-- Opening Marker --
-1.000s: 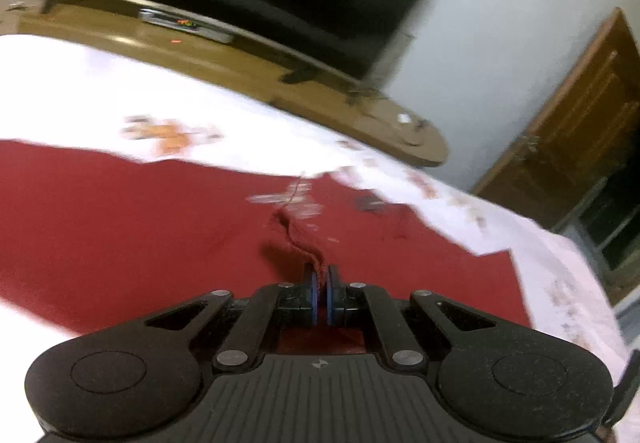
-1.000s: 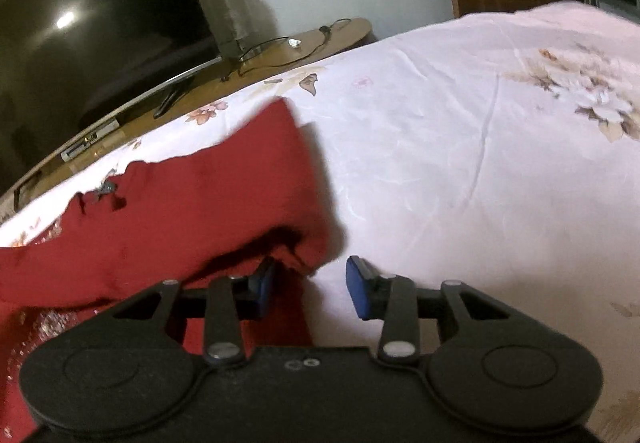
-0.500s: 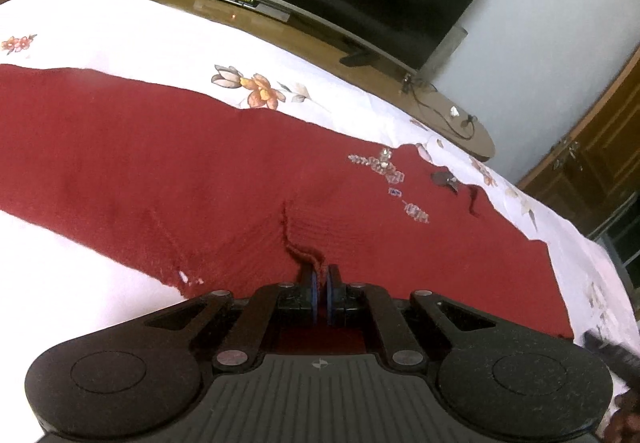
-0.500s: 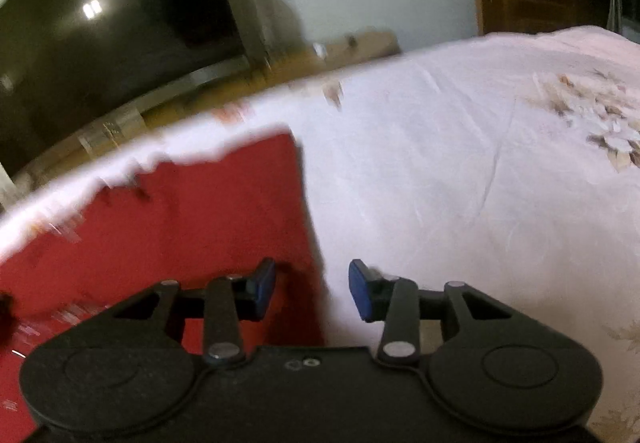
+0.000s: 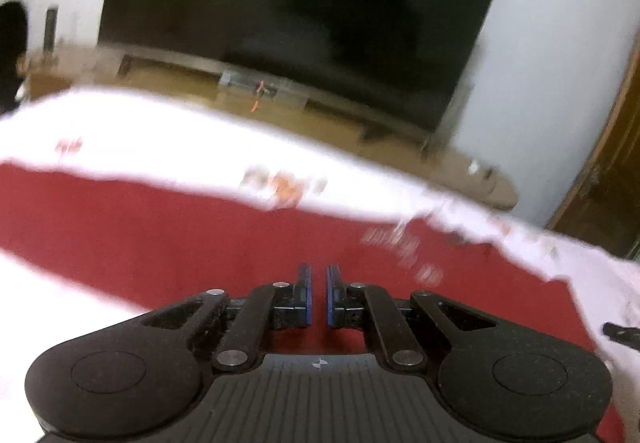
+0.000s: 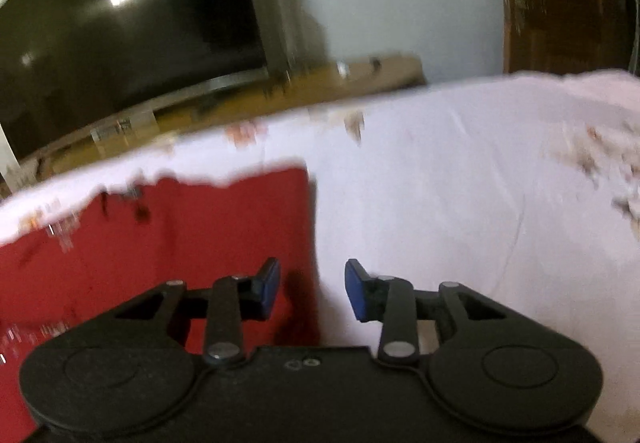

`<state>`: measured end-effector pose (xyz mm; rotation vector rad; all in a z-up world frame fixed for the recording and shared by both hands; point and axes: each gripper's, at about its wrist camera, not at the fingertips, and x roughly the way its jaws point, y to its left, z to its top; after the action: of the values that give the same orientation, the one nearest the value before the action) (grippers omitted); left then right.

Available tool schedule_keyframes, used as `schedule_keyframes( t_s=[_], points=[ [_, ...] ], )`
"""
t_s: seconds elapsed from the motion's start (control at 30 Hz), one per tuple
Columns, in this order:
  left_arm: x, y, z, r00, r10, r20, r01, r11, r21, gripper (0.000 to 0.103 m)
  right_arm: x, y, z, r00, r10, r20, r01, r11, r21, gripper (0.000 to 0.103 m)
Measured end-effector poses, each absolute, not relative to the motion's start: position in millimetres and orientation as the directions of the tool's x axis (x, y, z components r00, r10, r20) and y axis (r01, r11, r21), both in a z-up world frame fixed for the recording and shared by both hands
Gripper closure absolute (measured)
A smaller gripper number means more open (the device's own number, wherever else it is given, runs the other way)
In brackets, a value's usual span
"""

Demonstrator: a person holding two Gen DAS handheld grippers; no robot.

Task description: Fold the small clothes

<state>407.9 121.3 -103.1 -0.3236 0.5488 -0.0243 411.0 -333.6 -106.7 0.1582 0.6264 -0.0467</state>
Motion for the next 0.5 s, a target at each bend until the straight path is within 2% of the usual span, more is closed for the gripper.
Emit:
schedule_keyframes(
  t_s=[0.17, 0.3, 0.33, 0.37, 0.4, 0.47, 0.5],
  points=[
    [455, 55, -105, 0.820, -0.247, -0.516, 0.117, 0.955, -0.272, 0.098, 455, -325, -111, 0.805, 0.050, -0.591, 0.022, 0.993, 0.115, 0.069],
    [484, 24, -139, 0.761, -0.215, -0.611, 0.121, 0.974, -0.192, 0.095, 485, -299, -124, 0.793, 0.091, -0.603, -0.090, 0.995, 0.032, 0.074],
    [485, 28, -148, 0.752, -0.178, -0.635, 0.091, 0.982, -0.168, 0.095, 494, -301, -126, 0.787, 0.075, -0.612, -0.085, 0.996, 0.013, 0.074],
    [479, 37, -151, 0.764, -0.181, -0.619, 0.082, 0.979, -0.186, 0.095, 502, -308, -129, 0.782, 0.042, -0.621, -0.048, 0.999, 0.007, 0.074],
    [474, 50, -154, 0.771, -0.179, -0.611, 0.059, 0.975, -0.212, 0.095, 510, -323, -132, 0.776, 0.010, -0.631, 0.014, 0.999, 0.034, 0.076],
    [468, 68, -157, 0.776, -0.183, -0.603, 0.037, 0.969, -0.246, 0.095, 520, -355, -138, 0.758, -0.031, -0.651, 0.126, 0.987, 0.099, 0.071],
    [466, 72, -159, 0.776, -0.192, -0.601, 0.036, 0.964, -0.263, 0.095, 519, -364, -140, 0.765, 0.010, -0.644, 0.110, 0.983, 0.146, 0.071]
  ],
)
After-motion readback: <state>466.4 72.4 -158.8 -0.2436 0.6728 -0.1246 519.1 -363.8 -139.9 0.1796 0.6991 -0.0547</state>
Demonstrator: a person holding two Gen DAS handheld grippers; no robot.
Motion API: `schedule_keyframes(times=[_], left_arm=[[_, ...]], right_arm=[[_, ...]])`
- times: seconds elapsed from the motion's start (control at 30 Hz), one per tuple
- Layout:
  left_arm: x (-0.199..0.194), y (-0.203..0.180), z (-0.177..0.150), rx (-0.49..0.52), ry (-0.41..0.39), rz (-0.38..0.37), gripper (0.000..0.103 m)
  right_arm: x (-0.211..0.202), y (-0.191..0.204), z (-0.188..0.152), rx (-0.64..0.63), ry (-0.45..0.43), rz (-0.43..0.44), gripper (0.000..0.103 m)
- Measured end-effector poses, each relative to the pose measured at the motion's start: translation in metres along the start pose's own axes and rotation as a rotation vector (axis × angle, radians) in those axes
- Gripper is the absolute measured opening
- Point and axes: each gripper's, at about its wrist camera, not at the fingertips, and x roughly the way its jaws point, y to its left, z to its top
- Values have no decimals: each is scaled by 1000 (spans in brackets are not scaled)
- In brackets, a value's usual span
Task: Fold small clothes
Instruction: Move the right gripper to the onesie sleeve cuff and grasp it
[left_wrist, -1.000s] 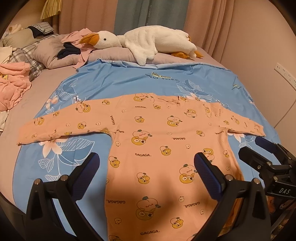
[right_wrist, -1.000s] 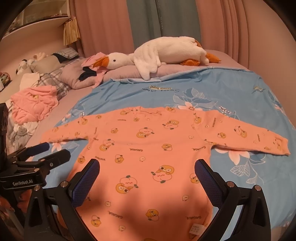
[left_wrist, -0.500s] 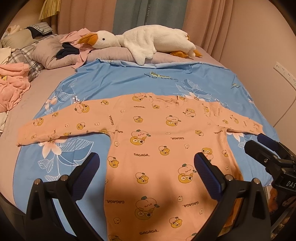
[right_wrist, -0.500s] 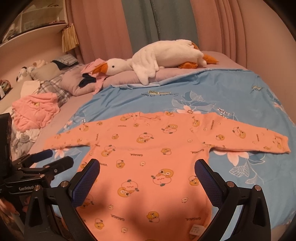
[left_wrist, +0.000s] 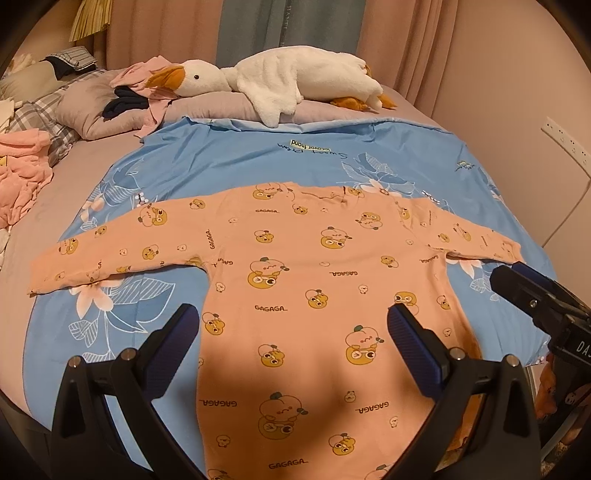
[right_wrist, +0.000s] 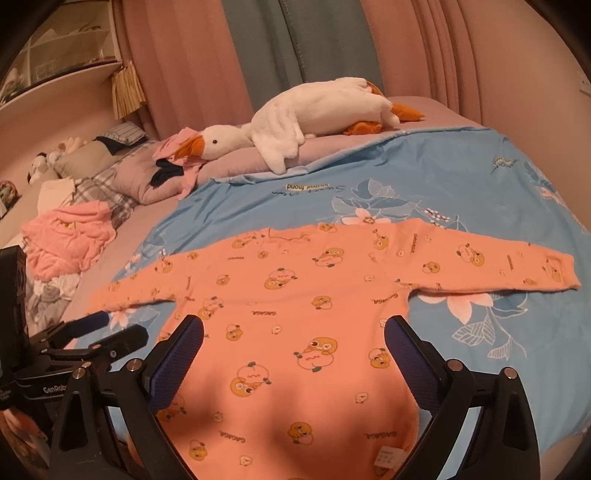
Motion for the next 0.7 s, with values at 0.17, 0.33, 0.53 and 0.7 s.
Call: schedule_keyframes(times=[0.17,0.33,0.53,0.7], left_arm=[[3,-2,0,-1,2,-9,101],[14,-7,2,20,-5,-23,96],[48,-14,-2,-5,75,-111,75],[79,-27,-13,-2,164,-158,59]], right_arm=[[-3,-9,2,31,-24,1,90],[-6,-61,11,170,-55,-22,81],[-10,-157,7,382,-84,-157,68],[3,-245,-9,569,-55,-334,56]])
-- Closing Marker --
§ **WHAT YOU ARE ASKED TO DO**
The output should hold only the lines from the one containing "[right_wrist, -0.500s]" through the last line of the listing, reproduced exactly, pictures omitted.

§ **WRITTEN ANSWER**
[right_wrist, -0.500s] 
[left_wrist, +0.000s] 
[right_wrist, +0.000s] 
Motion for the next 0.7 s, with values at 0.17, 0.33, 0.53 and 0.7 s.
Call: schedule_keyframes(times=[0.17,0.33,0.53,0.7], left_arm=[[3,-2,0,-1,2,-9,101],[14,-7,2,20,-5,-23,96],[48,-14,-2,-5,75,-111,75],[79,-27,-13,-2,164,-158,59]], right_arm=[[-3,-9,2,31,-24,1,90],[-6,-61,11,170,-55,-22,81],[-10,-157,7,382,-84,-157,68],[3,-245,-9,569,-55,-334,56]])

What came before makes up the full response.